▸ TASK ITEM:
Find the string "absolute" in the material. Copy every line that has it.

▸ SUPPLIED DATA:

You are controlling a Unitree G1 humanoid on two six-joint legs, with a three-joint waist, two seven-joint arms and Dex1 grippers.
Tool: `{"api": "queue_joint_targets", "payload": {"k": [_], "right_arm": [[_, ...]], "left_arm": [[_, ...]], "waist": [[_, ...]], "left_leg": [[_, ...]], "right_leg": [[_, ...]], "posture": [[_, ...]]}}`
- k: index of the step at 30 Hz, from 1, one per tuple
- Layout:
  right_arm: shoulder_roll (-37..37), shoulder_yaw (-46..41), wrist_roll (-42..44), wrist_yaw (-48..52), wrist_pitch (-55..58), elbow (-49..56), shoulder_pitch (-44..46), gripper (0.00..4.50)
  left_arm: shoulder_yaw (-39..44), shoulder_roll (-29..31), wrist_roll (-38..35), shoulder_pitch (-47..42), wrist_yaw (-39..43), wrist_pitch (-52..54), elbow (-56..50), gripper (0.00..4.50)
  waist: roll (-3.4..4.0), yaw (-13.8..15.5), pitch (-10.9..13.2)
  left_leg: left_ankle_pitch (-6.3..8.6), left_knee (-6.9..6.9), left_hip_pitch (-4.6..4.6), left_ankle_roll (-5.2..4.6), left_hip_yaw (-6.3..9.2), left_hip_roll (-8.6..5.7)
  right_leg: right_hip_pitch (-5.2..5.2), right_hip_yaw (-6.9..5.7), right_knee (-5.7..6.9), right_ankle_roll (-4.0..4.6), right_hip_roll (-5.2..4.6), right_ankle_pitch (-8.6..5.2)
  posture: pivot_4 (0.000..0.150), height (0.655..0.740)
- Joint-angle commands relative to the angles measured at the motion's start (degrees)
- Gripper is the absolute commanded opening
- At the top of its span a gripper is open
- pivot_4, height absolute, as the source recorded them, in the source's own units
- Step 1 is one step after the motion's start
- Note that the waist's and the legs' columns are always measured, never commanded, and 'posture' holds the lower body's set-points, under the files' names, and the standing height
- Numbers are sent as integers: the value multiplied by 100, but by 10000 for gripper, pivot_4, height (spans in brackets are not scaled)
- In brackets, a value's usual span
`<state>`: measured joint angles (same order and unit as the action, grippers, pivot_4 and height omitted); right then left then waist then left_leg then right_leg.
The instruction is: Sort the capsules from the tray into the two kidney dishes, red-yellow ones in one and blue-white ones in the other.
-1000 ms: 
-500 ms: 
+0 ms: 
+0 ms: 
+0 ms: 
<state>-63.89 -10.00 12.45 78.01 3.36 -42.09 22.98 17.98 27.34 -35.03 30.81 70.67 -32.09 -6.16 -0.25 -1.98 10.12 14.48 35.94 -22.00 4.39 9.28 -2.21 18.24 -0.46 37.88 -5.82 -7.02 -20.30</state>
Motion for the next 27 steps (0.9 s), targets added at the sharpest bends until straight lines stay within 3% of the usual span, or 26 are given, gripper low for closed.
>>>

▸ TASK OUTPUT:
- Gripper is the absolute commanded opening
- pivot_4, height absolute, as the source recorded them, in the source's own units

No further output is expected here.